Leah scraped her chair violently back, stood up and strode from the room.
‘Here, who wants some?’ asked Owen, laconically, holding out a jumbo-sized joint.
‘Me,’ said Dario.
‘She never said what was wrong with me,’ said Pippa. ‘Pity.’
The door opened and Leah’s voice came through it: ‘You behave like a slag.’
Two red spots appeared on Pippa’s cheeks, but she laughed lightly. ‘Thank God for feminism and the pill,’ she said.
Davy stood up quietly, kissed the top of Mel’s head, then fetched a cloth from the sink and started mopping up Dario’s spilt beer.
‘Miles,’ I said.
‘Yeah.’
‘What are you going to do?’
‘Do?’
‘We can’t live like this.’
‘It’ll die down.’
‘You think?’ asked Pippa scornfully. ‘You mean, if we all pretend nothing happened then we can go back to the way things were before Leah betrayed us.’
‘We have to deal with this,’ I continued.
‘We’ll have no-go areas,’ said Dario.
He rushed from the room and we watched him go in bewilderment.

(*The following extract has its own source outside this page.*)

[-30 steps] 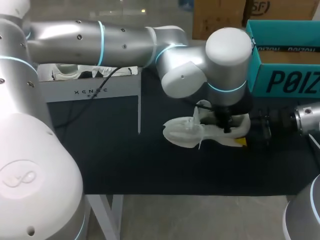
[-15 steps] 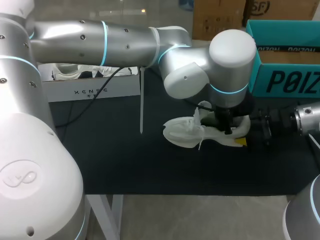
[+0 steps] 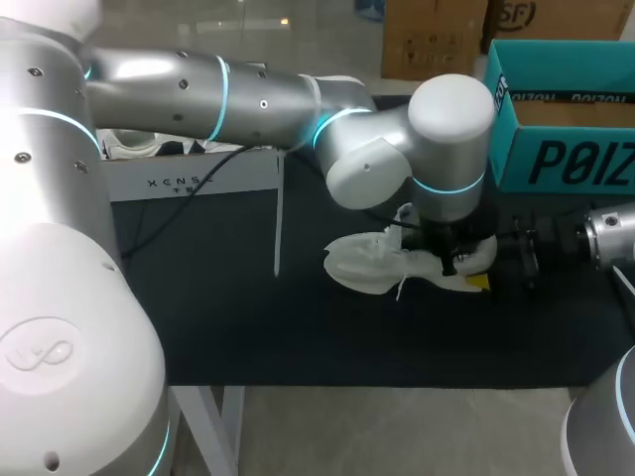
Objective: Take the shoe out of the shoebox, open the shoe tongue, remove and reinsert the insole, then place the shoe into the shoebox
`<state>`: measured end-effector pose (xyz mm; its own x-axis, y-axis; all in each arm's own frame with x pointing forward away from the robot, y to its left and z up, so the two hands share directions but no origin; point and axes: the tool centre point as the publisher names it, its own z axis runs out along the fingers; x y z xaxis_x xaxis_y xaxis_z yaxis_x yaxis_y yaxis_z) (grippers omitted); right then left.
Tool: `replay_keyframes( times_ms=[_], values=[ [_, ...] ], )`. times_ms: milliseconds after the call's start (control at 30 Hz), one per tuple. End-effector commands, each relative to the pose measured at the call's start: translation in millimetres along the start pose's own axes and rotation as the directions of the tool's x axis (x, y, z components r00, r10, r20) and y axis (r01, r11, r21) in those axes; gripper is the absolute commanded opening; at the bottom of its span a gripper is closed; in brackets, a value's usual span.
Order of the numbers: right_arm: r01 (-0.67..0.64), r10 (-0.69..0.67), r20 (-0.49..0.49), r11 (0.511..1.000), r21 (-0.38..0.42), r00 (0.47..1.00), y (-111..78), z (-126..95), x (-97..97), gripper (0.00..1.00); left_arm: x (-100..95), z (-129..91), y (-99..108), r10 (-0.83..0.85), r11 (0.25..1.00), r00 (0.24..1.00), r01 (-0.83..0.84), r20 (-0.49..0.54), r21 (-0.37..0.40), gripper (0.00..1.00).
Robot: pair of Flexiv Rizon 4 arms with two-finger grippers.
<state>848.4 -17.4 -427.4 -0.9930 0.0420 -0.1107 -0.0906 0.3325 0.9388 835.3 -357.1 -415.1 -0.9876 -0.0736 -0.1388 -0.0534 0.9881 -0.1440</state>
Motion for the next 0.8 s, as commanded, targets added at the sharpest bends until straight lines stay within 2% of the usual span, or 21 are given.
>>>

‘He’s very upset,’ said Davy, rinsing the cloth in the sink, then drying his hands. ‘It’s -’
‘Don’t,’ I said.
‘Don’t what?’ said Davy, puzzled.
‘Don’t say it’ll be all right. That we can talk it over.’
While Davy looked disappointed, Dario reappeared, carrying a pot of paint in one hand and a large paintbrush in the other. He dumped them on the floor just inside the door and levered off the lid. The paint inside was a deep green.

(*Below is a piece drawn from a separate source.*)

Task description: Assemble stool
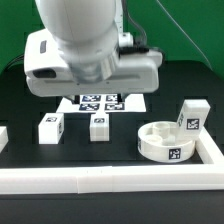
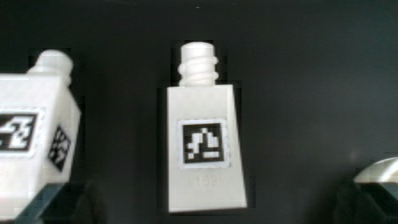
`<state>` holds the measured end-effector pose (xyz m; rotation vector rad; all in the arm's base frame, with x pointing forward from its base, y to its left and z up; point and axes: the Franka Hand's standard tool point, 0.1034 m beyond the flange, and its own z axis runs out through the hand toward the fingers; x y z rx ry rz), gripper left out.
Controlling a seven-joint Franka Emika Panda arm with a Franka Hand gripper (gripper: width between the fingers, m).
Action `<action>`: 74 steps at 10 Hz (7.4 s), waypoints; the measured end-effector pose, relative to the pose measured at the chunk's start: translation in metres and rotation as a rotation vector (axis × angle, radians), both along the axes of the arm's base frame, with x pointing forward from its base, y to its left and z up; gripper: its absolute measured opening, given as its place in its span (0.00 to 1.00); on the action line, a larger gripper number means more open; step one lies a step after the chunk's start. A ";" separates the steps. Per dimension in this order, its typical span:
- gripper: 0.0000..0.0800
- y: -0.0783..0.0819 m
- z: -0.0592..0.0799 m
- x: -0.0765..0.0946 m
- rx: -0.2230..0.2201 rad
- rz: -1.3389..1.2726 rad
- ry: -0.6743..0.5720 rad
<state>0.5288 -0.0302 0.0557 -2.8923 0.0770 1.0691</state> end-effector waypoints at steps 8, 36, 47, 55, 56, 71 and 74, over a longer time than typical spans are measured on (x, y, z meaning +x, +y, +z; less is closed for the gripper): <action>0.81 -0.006 -0.023 -0.027 0.031 -0.010 0.408; 0.42 0.002 0.052 0.016 0.007 -0.012 -0.206; 0.42 0.025 0.055 0.022 -0.090 0.023 -1.002; 0.42 0.088 0.045 0.032 -0.052 -0.005 -1.010; 0.42 0.086 0.045 0.031 -0.054 -0.004 -1.009; 0.42 0.096 0.039 0.047 -0.058 0.060 -1.130; 0.42 0.094 0.034 0.043 -0.062 0.060 -1.125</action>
Offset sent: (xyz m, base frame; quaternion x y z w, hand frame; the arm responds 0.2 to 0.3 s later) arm 0.0000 0.0000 0.0000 0.0000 -0.1938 0.0000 0.9810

‘What?’ said Miles, as Dario lunged the brush into the paint and started drawing a thick, messy line across the kitchen floor.
‘She can only stay on her side of the line,’ he said. ‘I’m not having her crossing over.’
‘Wow!’ said Pippa, giggling. ‘Look at that. She can’t get to the cooker, she can’t get into the garden – except by the side alley, I guess. And she can’t sit down at the table. All she can do is walk in a line towards the cupboard with the light-bulbs in it.’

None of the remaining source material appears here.